What is required: Which of the lines below include "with"? Each one should be copied out.

↓

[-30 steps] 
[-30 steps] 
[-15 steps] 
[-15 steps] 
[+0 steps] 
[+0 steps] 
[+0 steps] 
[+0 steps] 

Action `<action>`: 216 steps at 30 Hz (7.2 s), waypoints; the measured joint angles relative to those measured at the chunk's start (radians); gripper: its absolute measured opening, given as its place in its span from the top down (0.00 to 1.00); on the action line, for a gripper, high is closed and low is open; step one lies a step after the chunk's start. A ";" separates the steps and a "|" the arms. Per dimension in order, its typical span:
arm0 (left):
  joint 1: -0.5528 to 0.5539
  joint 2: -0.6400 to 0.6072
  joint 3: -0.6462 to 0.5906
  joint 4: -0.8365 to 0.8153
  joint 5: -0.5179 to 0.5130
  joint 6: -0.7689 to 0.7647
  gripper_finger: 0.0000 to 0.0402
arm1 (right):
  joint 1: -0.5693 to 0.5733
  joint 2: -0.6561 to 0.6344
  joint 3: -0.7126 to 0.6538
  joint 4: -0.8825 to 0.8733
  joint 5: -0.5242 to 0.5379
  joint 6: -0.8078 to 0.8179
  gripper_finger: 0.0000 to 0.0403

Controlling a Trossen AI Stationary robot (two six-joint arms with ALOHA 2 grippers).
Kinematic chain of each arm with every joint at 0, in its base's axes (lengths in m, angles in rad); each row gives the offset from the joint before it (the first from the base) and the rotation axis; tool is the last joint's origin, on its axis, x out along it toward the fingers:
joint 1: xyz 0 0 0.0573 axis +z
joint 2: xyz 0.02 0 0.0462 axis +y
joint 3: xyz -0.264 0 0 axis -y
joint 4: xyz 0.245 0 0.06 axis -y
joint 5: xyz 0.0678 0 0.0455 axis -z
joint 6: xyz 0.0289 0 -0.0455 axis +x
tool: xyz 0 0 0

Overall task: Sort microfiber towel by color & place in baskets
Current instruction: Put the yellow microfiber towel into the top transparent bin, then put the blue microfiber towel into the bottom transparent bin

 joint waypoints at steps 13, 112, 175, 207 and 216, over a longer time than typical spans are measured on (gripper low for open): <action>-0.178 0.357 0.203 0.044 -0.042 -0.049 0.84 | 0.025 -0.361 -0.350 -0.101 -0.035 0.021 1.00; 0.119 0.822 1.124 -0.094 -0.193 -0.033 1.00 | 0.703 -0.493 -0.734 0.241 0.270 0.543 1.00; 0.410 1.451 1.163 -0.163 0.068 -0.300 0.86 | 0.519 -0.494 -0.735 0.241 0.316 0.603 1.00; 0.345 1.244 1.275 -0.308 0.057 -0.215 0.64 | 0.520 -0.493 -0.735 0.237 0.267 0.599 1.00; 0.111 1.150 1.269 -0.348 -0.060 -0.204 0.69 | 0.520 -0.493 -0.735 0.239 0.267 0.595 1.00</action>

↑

Reply to the exercise:
Controlling a Trossen AI Stationary robot (two six-joint arms with ALOHA 2 grippers).
Kinematic chain of each arm with every joint at 0, in its base's axes (lengths in m, angles in rad); each row gives the offset from the joint before it (the first from the base) and the rotation axis; tool is the last joint's origin, on its axis, x out along it toward the fingers:

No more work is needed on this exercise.